McConnell: Health care tops list for next virus aid bill

President Donald Trump speaks before he signs the coronavirus stimulus relief package in the Oval Office at the White House, Friday, March 27, 2020, in Washington, as Senate Majority Leader Mitch McConnell, R-Ky., and House Minority Leader Kevin McCarthy of Calif., listen. (AP Photo/Evan Vucci)

WASHINGTON, D.C. — Senate Majority Leader Mitch McConnell said Friday that health care must be at the “top of the list” in the next coronavirus rescue package.

The Republican leader said Congress should focus on correcting any shortcomings in the just-passed $2.2 trillion aid bill and rely on health care experts for solutions to “wipe out” the virus.

“There will be a next measure,” McConnell said about what would be the fourth coronavirus aid bill from Congress.

The Kentucky Republican said the next package “should be more a targeted response to what we got wrong and what we didn’t do enough for — and at the top of the list there would have to be the health care part of it.”

The GOP leader’s remarks, alongside comments Friday from House Speaker Nancy Pelosi, signal a potential thaw after days of political sniping and promise a new opportunity for Congress to work in a bipartisan way to fight the pandemic gripping the nation.

Pelosi said Friday that the next coronavirus aid bill should build on the bipartisan relief bills that Congress has passed so far rather than include broader Democratic agenda items, such as infrastructure and rural broadband access.

That’s a noteworthy pivot for the California Democrat, who earlier has pressed goals such as a large public works measure and the restoration of a deduction for state and local tax payments.

“While I’m very much in favor of doing some things we need to do to meet the needs — clean water, more broadband, the rest of that — that may have to be for a bill beyond that right now,” she said during an appearance on CNBC.

She told reporters at the Capitol that she spoke with McConnell Friday.

McConnell acknowledged that he and Pelosi have “a little different point of view” about the timing of the next package, as the congressional leaders have jousted in separate television and media appearances all week.

McConnell maintained he is “not in favor of rushing” into the next phase until they take stock of how the just-passed bill is working and what corrections are needed.

But the focus on health care has potential broad appeal as the crisis afflicts communities of all sizes and in all corners of the country, with sick patients seeking treatment at increasingly overrun hospitals and emergency rooms.

“We’ve got to wipe this out and we’ve got to wipe it out in warp speed,” McConnell said. “And so I would put that at the top of the list of places we need to look and see what could we have done better in the previous bill, the $2.2 trillion.”

He added: “We can’t sustain economically this happening again. We’ve got to solve the health part of it, which means not only treatment but vaccines.”

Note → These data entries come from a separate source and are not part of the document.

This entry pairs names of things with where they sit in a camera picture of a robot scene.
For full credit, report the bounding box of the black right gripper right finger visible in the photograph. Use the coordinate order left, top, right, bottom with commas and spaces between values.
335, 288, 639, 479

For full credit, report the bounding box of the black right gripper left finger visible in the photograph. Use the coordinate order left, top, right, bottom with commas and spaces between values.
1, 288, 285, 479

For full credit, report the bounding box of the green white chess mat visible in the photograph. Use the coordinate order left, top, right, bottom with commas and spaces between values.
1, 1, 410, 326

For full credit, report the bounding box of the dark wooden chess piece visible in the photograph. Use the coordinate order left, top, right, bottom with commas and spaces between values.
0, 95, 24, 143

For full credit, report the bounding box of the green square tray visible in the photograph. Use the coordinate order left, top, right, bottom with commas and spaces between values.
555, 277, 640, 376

The leaders’ remarks came as fresh evidence arrived of the gravity of the economic crisis caused by the outbreak. The latest batch of unemployment figures showed that a record, almost decade-long streak of U.S. job growth ended last month.

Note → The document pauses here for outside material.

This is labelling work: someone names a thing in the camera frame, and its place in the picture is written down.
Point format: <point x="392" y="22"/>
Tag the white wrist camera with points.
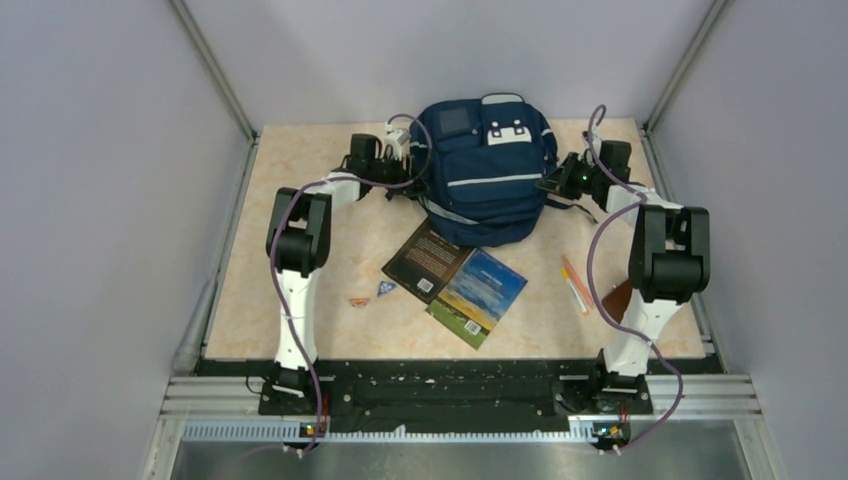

At the same time, the crisis is hitting closer to home. A 400-bed field hospital is being set up at the University of Kentucky’s Lexington campus, officials said Friday. A day earlier the state’s governor announced plans to set up a 2,000-bed field hospital at the state fairgrounds in Louisville.

“We need a fourth bipartisan bill,” Pelosi said.

In a hallway conversation with a small group of reporters, Pelosi said a $350 billion program to help keep small businesses afloat should be extended, as well as unemployment insurance for the jobless and a direct payment to most Americans.

“Let’s do the same bill we just did, make some changes to make it current and correct some of the things that we’d like to see,” Pelosi said. She also would like more generous aid for state and local governments facing budget crises because of plummeting sales and income tax revenues and higher costs for coronavirus response and safety net programs.

Pelosi’s shift followed criticism by Republicans that she was seeking to take advantage of the crisis to press ambitious Democratic agenda items that couldn’t pass on their own. McConnell made it clear that Republicans wouldn’t agree to such add-ons.

GOP leaders across the board have lambasted Pelosi for citing the crisis as a reason to restore the federal tax deduction for state and local taxes. Putting the deduction back in place would have chiefly helped higher income earners in high-tax, Democratic-run states such as California, New York and New Jersey. The idea was widely panned and was seen as unrealistic.